> [Problem details]:
Work out how many lines below contain "outline". Provide only the figure.

> [Data records]:

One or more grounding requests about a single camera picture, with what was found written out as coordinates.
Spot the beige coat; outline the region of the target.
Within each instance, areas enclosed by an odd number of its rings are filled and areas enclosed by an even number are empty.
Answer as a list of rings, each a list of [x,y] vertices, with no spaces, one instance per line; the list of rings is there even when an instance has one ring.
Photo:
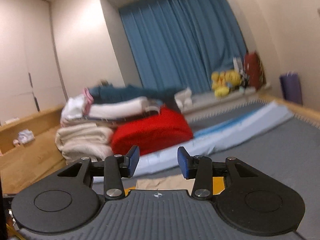
[[[192,192],[195,179],[186,180],[181,174],[157,179],[140,179],[136,182],[138,190],[187,190]]]

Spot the light blue folded sheet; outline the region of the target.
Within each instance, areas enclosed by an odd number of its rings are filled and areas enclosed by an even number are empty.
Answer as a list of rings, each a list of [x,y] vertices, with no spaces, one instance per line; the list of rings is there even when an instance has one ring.
[[[140,155],[135,175],[153,174],[177,166],[177,149],[180,146],[191,156],[227,150],[286,122],[293,117],[293,113],[287,107],[271,102],[228,120],[225,120],[222,114],[218,117],[220,121],[216,124],[211,124],[208,118],[203,118],[206,128],[199,131],[192,129],[192,122],[188,123],[194,135],[189,141]]]

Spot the cream folded blanket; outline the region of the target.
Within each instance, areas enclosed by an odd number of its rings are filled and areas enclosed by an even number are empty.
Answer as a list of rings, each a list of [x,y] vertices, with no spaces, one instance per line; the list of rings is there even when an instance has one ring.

> [Result of this task]:
3